As a properly emo teenager, I used to put on Nada Surf’s Inside of Love on repeat. As a lovesick teenager who was, as all teenagers are, misunderstood – I felt that Nada Surf got me. I was always on the outside looking in.
You would think that as I grew older, I would be more comfortable with my skin and accept who I am. Clearly some things never change. Sometimes I think I never did grow up – dealing with rent, starting a new business, getting married and all those boring adult things aside – I am still that insecure teenager feeling like I’m on the outside looking in.
It is probably one of the reasons why I probably do my Mad Kitchen Experiments.
When I cook I feel that deep desire to belong and to be part of a greater wider community that I feel exclude me whether intentionally or non-intentionally.
Which brings back to today’s dish. Ramen.
I had a particularly good bowl of ramen at Sushi Tei recently. Sushi Tei is a divisive restaurant, I find out later on. While I and the family really enjoy it, the husband has ordered a couple of so-so dishes and my good friends dislike it vehemently. One of them went as far to exclaim like ‘What on earth could you like in there that could be good enough?’
It felt like I was being interrogated. I somewhat stammered, ‘Ramen?’
My friend scoffed at my choice. She was not being mean but she did think it was a strange choice. ‘There are plenty of places that do better ramen in KL.’
‘True, but they tend to be non-halal.’
I love food – and if you look at my dress size, you probably know it’s no surprise that I love food. But I am Muslim and more often than not, it’s so difficult to look at a steak when you’re in the States without salivating and thinking to yourself – maybe just this once. And I doubt I am the only one who keeps wondering what bacon must taste like.
And so I cook, I experiment. I don’t want to choose between my religion nor do I want to be just be happy, sitting and eating Muslim food as some people are. I wanted to taste everything, see everything, be a part of everything without having to compromise another important part of me.
Back to the ramen.
Having a ramen habit in KL, halal or non-halal can get pretty darn expensive after a while. And as much as I like Sushi Tei, they can get ramen pretty wrong at times and it is an expensive mistake. The last time I ate there, it was bland and just pointless. Very disappointing.

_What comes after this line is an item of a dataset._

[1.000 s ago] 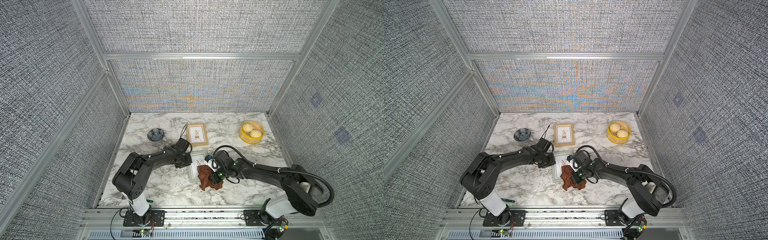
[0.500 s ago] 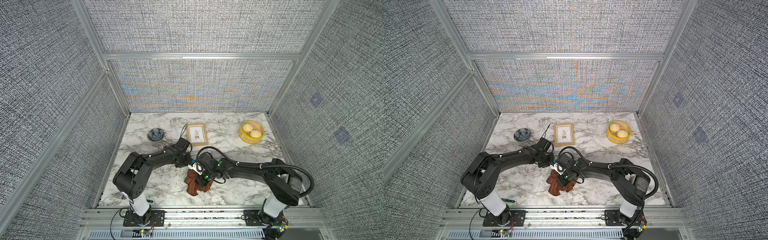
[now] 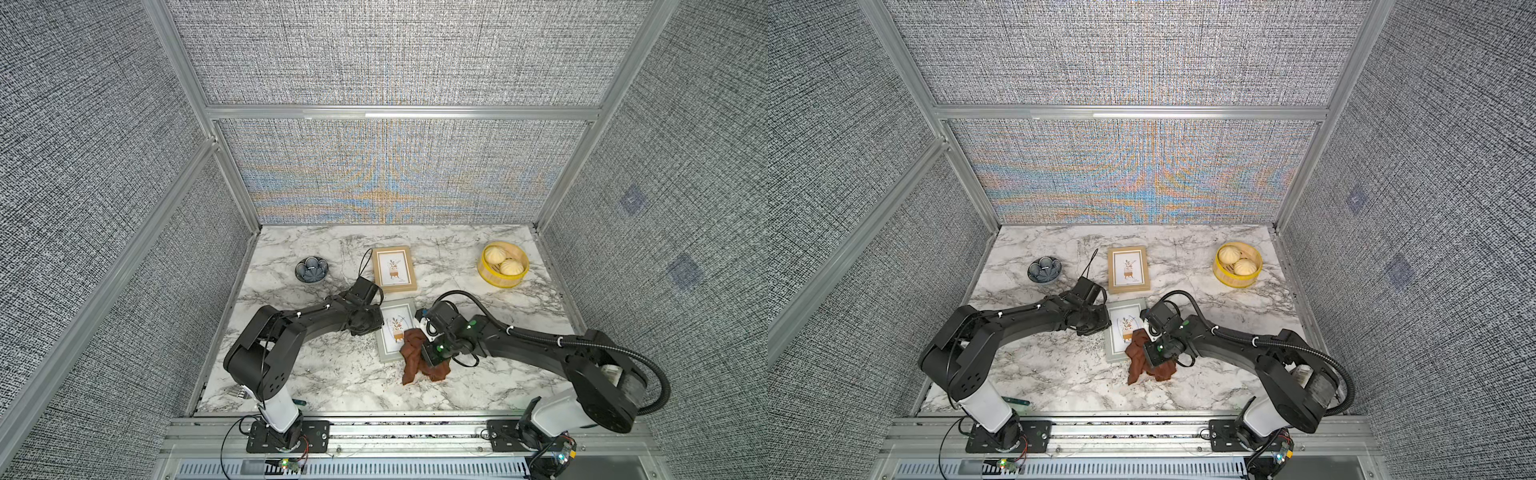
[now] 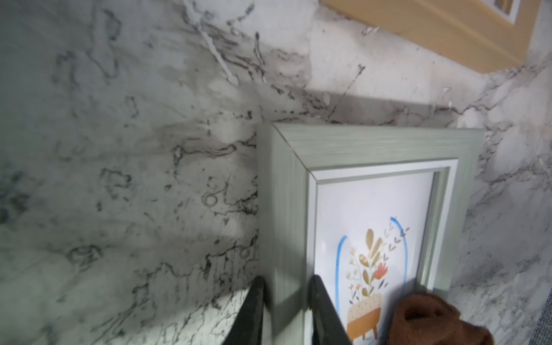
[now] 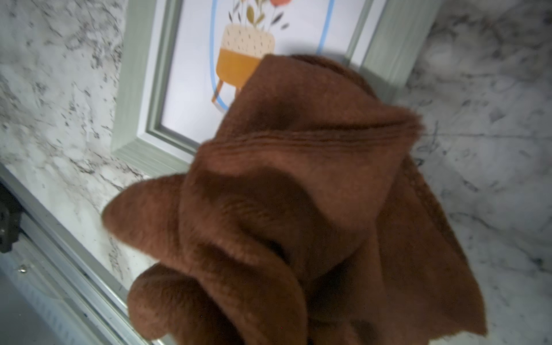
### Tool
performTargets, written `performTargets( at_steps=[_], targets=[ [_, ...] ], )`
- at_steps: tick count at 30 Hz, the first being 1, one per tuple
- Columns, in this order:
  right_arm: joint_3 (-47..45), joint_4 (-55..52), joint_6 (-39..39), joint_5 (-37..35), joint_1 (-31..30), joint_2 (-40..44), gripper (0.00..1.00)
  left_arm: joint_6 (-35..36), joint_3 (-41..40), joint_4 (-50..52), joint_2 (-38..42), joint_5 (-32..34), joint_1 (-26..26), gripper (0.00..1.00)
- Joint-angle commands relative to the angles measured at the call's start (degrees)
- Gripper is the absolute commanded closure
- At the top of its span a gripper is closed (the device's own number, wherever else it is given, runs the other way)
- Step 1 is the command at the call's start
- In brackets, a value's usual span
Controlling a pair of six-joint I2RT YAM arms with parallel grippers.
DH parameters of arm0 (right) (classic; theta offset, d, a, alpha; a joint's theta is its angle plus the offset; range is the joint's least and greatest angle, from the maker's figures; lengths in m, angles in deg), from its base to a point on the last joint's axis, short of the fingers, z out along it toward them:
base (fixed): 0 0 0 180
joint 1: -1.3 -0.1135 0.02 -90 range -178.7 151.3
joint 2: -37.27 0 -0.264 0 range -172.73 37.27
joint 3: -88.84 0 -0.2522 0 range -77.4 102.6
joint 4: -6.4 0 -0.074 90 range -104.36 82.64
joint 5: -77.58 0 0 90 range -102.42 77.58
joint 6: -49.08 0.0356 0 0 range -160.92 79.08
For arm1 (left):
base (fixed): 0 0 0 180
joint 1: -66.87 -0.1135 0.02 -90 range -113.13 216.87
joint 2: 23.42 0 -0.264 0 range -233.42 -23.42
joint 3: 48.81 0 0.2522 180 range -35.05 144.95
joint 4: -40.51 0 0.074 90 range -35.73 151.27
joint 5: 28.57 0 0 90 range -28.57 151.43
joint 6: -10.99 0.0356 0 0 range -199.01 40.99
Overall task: Wipe the picture frame with a cloth
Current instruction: Wipe the dirt from the picture frame.
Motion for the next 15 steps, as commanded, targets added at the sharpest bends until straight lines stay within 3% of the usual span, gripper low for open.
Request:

Considering one of my closest friends live off soupy noodles, I thought there must be a reason why anyone would love this thing so much. After researching a few quick recipes – I came up with this.
I also served this with a char siu/chashu style chicken which was while not bad, was nothing authentic and not worth blogging yet.
Now traditional ramen takes hours to make. I’m not pretending that this is anywhere close to a real traditional ramen but it’s fast, it’s tasty and certainly much cheaper than any of the halal stuff you can get out there in KL. So what on earth are you waiting for? Go forth and ramen.
Spicy Miso Ramen
Adapted from Just One Cookbook
1/2 inch of ginger
4 cloves of garlic
150g minced beef
1 tbs Korean chilli paste
4 to 5 cups of water
1 sachet of hondashi granules
4 small packet of instant noodles
3 tbs miso – you can get miso without any alcohol added in Isetan supermarket.
1 tbs sesame seeds – grounded to a fine powder
1 tbs sugar
2 soft boiled eggs
1 small bunch of kailan – roughly chopped
Mushrooms – which I did not have
Narutomaki – sliced
- Mince onion and garlic and grate ginger. In a large pot, saute these ingredients till they soften. Turn up the heat to medium high and add in minced beef to brown the meat.
- As soon as the beef is browned, add in 1 tablespoon of Korean chilli paste. Stir it well and mix in 4 cups of hot water.
- Stir in the dashi stock and bring it to a simmer. Add the sesame seeds powder and sugar.
- Bring the stock to warm – do not let it boil! Add in your miso paste. If your soup were to boil, it’d ruin the delicate flavour of miso. Taste for seasoning.
- Now depending on the ramen you use, you might either have to cook them first, or you could add them straight to your soup. Either way, follow the instructions in your packet. If there isn’t any instructions, boil them first for about 2 minutes, drain the noodles and then add them to the stock.
- Garnish with the following garnish. Serve with spring onions.